_Data section_:
==============================
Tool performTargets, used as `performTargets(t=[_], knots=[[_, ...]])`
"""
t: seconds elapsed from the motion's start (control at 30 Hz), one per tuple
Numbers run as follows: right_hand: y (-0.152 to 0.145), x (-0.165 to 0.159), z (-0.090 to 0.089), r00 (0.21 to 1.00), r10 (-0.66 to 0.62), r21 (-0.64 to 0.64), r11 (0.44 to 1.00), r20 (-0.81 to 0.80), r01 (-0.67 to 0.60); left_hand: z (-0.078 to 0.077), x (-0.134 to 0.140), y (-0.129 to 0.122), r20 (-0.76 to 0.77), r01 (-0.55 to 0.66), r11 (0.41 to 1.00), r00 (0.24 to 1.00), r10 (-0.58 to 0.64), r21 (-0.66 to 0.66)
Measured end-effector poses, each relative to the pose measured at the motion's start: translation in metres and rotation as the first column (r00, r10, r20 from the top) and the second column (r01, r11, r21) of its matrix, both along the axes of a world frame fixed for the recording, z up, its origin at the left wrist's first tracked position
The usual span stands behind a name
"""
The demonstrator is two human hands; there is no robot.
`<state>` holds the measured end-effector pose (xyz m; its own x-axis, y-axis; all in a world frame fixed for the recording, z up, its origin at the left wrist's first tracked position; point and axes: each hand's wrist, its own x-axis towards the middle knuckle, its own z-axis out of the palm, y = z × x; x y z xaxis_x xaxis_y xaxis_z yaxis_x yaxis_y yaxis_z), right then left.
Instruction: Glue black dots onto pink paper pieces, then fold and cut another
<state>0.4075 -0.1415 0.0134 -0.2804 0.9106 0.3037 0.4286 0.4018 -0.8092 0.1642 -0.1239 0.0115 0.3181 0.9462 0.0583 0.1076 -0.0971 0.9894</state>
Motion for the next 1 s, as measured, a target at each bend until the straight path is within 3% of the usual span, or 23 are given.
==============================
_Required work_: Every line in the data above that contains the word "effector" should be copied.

_Reply to the task_:
Measured end-effector poses, each relative to the pose measured at the motion's start: translation in metres and rotation as the first column (r00, r10, r20 from the top) and the second column (r01, r11, r21) of its matrix, both along the axes of a world frame fixed for the recording, z up, its origin at the left wrist's first tracked position
`<state>` holds the measured end-effector pose (xyz m; its own x-axis, y-axis; all in a world frame fixed for the recording, z up, its origin at the left wrist's first tracked position; point and axes: each hand's wrist, its own x-axis towards the middle knuckle, its own z-axis out of the palm, y = z × x; x y z xaxis_x xaxis_y xaxis_z yaxis_x yaxis_y yaxis_z), right then left.

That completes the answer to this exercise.